Instructions to follow
Write out the listing from the line with "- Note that" to the line with "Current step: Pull", both lines included, exactly and nothing beyond. Leave pictures out.

Segment Start: Data below

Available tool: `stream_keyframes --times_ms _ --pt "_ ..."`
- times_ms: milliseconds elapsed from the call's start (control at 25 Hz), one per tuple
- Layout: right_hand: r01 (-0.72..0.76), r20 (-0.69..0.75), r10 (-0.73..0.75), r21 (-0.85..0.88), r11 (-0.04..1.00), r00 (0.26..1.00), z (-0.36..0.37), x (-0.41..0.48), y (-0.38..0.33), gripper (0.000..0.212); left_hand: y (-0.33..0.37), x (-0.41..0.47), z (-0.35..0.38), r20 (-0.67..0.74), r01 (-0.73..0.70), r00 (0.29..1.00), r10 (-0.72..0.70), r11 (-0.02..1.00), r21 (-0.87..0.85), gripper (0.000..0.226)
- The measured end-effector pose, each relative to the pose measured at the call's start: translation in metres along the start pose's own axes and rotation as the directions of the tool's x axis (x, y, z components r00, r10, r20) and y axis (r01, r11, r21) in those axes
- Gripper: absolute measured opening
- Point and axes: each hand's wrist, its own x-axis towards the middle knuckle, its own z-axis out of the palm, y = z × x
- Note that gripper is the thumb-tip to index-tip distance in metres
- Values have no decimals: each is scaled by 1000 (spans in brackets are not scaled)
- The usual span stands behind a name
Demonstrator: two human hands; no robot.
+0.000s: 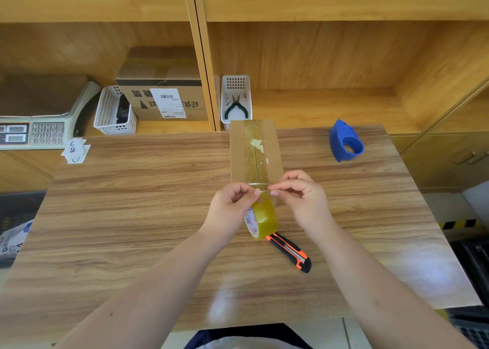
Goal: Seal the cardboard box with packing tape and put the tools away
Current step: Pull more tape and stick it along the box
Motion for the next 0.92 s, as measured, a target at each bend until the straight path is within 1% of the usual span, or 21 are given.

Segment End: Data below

Written answer
- Note that gripper is the thumb-tip to index-tip distance in metres
- Values have no decimals: each is scaled by 1000 (spans in brackets are not scaled)
- The usual span stands behind a name
Demonstrator: two human hands; no robot.
+0.000s: 
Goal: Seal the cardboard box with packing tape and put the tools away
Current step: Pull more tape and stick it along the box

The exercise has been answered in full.